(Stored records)
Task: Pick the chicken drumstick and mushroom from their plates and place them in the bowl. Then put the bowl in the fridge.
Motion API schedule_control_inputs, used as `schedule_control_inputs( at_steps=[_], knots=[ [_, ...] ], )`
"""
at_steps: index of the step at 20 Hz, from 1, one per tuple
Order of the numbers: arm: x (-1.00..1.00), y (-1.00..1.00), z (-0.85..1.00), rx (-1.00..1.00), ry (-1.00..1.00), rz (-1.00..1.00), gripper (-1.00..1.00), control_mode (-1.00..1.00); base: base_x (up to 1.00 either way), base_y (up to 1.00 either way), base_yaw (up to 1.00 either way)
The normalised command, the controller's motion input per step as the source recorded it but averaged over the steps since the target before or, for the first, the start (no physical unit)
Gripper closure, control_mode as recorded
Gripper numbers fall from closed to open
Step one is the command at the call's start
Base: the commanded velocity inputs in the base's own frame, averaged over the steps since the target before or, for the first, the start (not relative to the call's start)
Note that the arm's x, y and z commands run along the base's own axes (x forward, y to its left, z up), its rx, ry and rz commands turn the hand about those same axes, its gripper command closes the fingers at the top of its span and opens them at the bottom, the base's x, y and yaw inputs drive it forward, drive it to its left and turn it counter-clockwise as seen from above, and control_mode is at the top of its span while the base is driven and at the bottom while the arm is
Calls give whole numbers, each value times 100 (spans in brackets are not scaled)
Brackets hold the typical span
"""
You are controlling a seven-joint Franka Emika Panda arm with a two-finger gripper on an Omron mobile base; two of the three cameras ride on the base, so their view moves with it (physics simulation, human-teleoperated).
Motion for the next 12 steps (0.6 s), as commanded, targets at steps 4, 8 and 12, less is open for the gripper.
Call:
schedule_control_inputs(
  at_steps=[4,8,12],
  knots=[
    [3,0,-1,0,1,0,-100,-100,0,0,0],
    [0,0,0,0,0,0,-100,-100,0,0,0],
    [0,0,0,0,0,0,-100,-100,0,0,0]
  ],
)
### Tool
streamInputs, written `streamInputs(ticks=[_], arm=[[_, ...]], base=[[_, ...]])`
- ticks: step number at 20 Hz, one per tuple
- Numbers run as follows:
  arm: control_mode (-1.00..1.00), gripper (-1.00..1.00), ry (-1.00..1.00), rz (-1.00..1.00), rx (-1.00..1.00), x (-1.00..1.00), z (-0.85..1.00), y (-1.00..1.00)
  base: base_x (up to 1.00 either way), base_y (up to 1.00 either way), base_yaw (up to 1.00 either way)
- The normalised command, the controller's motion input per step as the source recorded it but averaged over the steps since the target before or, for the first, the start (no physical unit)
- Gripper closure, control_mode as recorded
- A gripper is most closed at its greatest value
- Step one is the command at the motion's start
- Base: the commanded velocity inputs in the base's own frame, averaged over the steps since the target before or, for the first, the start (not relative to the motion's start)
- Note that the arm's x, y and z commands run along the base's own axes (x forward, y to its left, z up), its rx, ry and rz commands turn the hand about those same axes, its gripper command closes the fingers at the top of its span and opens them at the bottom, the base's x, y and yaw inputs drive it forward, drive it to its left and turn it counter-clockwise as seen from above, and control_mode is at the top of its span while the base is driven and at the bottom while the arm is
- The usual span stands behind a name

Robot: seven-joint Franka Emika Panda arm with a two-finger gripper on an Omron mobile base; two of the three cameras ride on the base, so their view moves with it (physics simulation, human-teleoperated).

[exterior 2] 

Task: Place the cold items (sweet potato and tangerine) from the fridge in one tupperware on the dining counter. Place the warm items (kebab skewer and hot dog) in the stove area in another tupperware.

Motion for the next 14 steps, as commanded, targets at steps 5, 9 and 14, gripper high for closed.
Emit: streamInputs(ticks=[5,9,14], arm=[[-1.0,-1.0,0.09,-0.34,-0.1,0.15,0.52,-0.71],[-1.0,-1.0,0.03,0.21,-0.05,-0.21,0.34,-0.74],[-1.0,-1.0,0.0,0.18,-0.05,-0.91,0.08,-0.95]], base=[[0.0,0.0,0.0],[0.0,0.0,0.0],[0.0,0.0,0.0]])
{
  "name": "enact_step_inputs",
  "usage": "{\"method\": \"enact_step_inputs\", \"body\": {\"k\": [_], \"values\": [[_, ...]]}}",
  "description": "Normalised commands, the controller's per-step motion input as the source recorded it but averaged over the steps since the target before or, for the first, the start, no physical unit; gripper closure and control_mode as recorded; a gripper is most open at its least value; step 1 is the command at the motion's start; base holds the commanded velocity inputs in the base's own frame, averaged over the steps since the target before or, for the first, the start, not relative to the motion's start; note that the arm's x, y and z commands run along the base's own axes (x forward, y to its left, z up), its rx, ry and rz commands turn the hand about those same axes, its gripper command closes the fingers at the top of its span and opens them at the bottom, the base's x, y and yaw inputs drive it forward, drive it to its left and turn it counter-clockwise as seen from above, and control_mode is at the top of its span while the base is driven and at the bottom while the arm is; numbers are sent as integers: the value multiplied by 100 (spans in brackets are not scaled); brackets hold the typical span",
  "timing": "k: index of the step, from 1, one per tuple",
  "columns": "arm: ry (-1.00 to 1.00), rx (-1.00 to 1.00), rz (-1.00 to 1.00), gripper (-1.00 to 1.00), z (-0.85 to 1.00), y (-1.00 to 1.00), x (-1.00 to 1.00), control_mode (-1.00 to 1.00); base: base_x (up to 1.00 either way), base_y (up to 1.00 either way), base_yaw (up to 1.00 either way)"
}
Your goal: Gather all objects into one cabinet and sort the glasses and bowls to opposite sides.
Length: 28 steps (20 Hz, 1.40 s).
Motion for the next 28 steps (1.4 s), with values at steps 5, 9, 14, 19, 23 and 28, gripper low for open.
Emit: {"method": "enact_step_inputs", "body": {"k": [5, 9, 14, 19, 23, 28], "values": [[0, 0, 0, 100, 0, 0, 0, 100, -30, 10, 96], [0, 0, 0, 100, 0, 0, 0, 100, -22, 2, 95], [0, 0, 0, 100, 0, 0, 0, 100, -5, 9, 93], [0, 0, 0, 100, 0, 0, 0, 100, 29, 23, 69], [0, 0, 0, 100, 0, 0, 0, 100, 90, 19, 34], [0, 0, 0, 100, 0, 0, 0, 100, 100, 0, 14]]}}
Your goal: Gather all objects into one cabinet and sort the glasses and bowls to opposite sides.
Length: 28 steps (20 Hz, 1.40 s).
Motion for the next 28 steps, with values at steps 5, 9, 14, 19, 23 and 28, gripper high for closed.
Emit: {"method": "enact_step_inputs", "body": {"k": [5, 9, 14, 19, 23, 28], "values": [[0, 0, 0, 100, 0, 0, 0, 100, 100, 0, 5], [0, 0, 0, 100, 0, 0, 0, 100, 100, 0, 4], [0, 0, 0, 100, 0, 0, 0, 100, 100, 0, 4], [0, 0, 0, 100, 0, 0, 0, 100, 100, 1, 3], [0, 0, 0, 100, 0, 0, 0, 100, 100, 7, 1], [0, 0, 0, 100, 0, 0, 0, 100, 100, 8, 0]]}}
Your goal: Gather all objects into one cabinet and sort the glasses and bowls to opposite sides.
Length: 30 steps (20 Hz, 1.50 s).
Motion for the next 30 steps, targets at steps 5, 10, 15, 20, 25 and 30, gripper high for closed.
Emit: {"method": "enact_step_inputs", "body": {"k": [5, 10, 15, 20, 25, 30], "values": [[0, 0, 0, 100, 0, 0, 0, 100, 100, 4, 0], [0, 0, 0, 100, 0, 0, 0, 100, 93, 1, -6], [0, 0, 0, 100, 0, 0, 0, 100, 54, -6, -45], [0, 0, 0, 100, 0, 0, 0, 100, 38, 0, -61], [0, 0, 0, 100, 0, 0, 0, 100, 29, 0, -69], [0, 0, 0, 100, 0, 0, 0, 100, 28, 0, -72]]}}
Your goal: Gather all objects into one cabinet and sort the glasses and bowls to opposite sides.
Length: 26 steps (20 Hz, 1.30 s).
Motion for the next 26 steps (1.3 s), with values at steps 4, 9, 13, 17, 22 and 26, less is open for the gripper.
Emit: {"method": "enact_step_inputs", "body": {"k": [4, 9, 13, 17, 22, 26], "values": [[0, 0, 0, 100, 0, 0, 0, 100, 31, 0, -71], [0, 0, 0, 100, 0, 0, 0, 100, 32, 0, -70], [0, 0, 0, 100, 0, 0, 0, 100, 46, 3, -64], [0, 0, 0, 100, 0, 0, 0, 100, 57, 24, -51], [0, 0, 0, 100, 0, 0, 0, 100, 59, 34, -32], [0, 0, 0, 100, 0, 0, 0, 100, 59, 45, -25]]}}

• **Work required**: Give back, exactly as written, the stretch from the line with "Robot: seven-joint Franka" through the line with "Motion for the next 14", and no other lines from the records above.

• **Task response**:
Robot: seven-joint Franka Emika Panda arm with a two-finger gripper on an Omron mobile base; two of the three cameras ride on the base, so their view moves with it (physics simulation, human-teleoperated).

[exterior 2] 

Task: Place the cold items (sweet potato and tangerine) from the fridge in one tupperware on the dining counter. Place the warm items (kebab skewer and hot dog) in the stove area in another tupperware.

Motion for the next 14 steps, as commanded, targets at steps 5, 9 and 14, gripper high for closed.

This answer is now finished.